Exercise objective
Skip the pictures, please, and write out exactly every line from the one containing "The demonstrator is" through the end of the listing below.

The data
[Start of Attachment]
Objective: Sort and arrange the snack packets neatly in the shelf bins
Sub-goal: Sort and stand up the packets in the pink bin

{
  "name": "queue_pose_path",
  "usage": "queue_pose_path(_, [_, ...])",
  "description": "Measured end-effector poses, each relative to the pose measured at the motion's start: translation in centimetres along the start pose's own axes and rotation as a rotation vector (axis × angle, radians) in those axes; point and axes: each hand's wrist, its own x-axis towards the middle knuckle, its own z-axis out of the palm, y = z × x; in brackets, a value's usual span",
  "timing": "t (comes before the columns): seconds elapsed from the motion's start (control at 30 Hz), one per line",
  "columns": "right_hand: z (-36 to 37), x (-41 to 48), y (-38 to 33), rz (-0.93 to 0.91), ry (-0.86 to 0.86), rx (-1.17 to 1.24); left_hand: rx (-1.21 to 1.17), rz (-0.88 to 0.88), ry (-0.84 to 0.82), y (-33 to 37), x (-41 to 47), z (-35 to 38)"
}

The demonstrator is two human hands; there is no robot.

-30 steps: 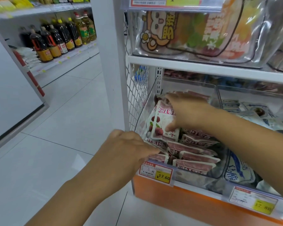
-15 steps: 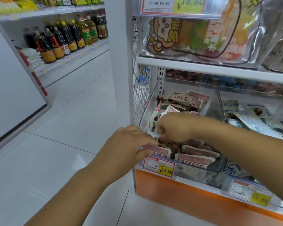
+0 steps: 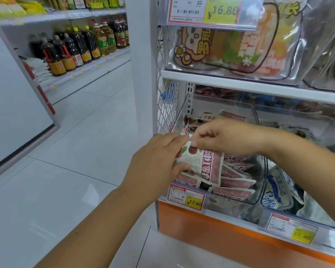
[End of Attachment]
Solution below
The demonstrator is two human hands; there is no robot.

-30 steps: 
-15 steps: 
+0 steps: 

The output is complete as shown.